Concerning my thesis topic, the primary variable of interest was message fatigue, or general feelings of apathy or despondency towards a specific message or group of messages. The general theory behind the variable is that if one is repeatedly exposed to the same or similar messages over and over again, whatever persuasive effect the variable may have had will be lost and viewers will treat the message with hostility because they are tired of seeing it. For health messages, this poses a significant issue because in order to reach wide numbers of audience members, health PSAs must be broadcast repeatedly. Since the variable was relatively recently developed, the objective of my thesis was to determine the correlates and predictors of message fatigue.
[MastersinCommunications.com] What key takeaways, experiences, or connections from UConn’s Master of Arts in Communication program have you found to be the most helpful for you in your career path?
[Seth McCullock] My experience at UConn helped me to define my research identity. As I’ve already mentioned, at the beginning of graduate school, I was unsure of what it meant to conduct research. However, I also had no idea what I wanted to research or how I would explore and investigate those questions. Thanks to UConn’s program, I was able to find the subject that I was passionate about researching and then was provided with the tools to actually inquire about those communicative issues in order to help develop new understanding. Now that I am working on my Ph.D., I am finding that the foundational skills that I acquired through UConn’s program have been tremendously helpful in transitioning to my new program.

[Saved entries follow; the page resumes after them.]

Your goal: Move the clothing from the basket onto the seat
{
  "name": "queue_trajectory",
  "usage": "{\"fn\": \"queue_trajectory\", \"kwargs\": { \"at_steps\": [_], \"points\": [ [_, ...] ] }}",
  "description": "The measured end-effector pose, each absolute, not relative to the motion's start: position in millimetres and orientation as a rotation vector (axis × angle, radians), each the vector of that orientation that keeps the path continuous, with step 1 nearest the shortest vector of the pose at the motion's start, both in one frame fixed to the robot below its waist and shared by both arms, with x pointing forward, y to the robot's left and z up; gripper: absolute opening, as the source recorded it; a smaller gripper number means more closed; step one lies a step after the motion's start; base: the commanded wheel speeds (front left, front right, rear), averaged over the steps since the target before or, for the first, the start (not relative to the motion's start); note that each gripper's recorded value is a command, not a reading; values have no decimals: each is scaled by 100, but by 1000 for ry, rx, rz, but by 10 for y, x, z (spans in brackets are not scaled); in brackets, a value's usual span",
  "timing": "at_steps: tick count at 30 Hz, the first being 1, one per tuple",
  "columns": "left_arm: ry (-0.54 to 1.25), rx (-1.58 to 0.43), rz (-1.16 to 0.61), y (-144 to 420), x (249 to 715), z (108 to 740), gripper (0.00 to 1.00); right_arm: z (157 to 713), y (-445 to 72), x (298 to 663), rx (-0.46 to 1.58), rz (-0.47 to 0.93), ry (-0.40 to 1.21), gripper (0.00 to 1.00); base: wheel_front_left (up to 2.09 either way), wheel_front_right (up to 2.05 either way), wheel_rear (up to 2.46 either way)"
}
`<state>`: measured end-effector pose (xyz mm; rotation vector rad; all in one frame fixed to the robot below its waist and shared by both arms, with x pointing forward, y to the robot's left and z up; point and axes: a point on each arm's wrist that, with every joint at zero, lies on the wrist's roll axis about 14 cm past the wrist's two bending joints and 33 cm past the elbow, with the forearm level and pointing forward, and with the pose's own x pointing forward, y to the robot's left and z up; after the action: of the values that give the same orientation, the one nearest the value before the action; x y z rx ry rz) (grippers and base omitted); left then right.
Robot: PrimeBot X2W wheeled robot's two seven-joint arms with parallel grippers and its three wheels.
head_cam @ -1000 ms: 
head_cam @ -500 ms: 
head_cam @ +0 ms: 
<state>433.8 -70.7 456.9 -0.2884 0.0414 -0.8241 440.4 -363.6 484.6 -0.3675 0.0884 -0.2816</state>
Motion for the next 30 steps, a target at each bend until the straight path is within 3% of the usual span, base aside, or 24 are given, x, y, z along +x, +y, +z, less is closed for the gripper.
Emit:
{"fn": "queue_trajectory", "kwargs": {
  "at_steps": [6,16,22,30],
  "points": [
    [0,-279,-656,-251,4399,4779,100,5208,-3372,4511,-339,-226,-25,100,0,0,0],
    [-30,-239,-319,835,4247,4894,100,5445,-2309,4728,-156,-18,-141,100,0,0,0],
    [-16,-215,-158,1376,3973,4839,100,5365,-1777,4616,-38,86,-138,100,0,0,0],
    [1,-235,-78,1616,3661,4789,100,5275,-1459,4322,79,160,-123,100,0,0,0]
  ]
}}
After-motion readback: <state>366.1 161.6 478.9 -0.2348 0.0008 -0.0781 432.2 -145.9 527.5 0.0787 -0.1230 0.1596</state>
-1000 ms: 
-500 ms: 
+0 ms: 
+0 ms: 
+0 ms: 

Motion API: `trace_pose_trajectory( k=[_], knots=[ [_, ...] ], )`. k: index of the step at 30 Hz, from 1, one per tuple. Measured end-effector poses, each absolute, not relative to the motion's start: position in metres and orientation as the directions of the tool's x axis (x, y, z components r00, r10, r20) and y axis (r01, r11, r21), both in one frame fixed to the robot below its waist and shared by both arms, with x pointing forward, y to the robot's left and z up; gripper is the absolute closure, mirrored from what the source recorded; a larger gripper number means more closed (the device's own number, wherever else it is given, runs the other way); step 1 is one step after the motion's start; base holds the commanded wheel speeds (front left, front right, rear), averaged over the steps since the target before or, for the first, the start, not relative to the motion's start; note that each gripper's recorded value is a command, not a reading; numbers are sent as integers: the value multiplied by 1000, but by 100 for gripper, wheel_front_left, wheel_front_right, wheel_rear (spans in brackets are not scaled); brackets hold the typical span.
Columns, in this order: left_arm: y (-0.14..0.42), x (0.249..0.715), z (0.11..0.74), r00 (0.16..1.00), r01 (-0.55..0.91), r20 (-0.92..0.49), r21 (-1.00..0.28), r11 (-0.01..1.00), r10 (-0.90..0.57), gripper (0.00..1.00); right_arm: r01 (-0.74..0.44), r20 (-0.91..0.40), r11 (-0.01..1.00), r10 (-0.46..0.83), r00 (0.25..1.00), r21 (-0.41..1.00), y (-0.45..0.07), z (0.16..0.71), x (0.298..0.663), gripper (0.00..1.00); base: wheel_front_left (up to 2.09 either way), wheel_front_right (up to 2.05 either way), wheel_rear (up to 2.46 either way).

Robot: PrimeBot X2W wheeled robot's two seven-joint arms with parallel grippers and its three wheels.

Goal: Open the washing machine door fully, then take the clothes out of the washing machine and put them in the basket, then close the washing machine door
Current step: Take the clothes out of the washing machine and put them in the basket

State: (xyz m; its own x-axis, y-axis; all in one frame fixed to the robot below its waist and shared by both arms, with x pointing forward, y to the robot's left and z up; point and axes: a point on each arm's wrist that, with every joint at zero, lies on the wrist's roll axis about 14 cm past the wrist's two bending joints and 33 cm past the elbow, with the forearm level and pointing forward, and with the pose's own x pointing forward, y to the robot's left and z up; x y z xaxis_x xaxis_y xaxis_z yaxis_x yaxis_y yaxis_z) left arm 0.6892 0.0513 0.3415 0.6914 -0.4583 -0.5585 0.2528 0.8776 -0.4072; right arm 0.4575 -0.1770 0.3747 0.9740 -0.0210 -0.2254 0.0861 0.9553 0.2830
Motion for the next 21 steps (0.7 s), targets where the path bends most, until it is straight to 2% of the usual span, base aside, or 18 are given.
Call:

[MastersinCommunications.com] What advice would you give students just starting the University of Connecticut’s MA in Communication program? More broadly, what advice would you give students who are either considering or starting a master’s in communication program, whether it be at UConn or another university?
[Seth McCullock] For more general advice, I would advise to immerse yourself into the department’s community. Try to be adventurous, make connections with the faculty, with your fellow graduate students. Graduate school may be scary, and you may feel like you’re an imposter. Remember that you were accepted for a reason and that you deserve to be in your program. Don’t be afraid to take risks or to fail. Failure is, I think, extremely important for personal growth. Sometimes things won’t work out exactly as you wanted them to. Perhaps you don’t find significant results on a project, or your students receive an activity you had planned poorly. Whatever it may be, do not let it get the better of you. Rather, learn from these experiences and grow from them.
For someone beginning at UConn, specifically, enjoy it. The program will challenge you, but it is an amazingly rewarding experience. The people that you will build connections with are incredible and will help you progress in ways that you never considered. In short, at UConn you will be able to obtain all of your educational objectives, but you will also become a part of a wonderful and ever-growing community.
Thank you, Mr. McCullock, for your excellent insights on the University of Connecticut’s Master of Arts in Communication program!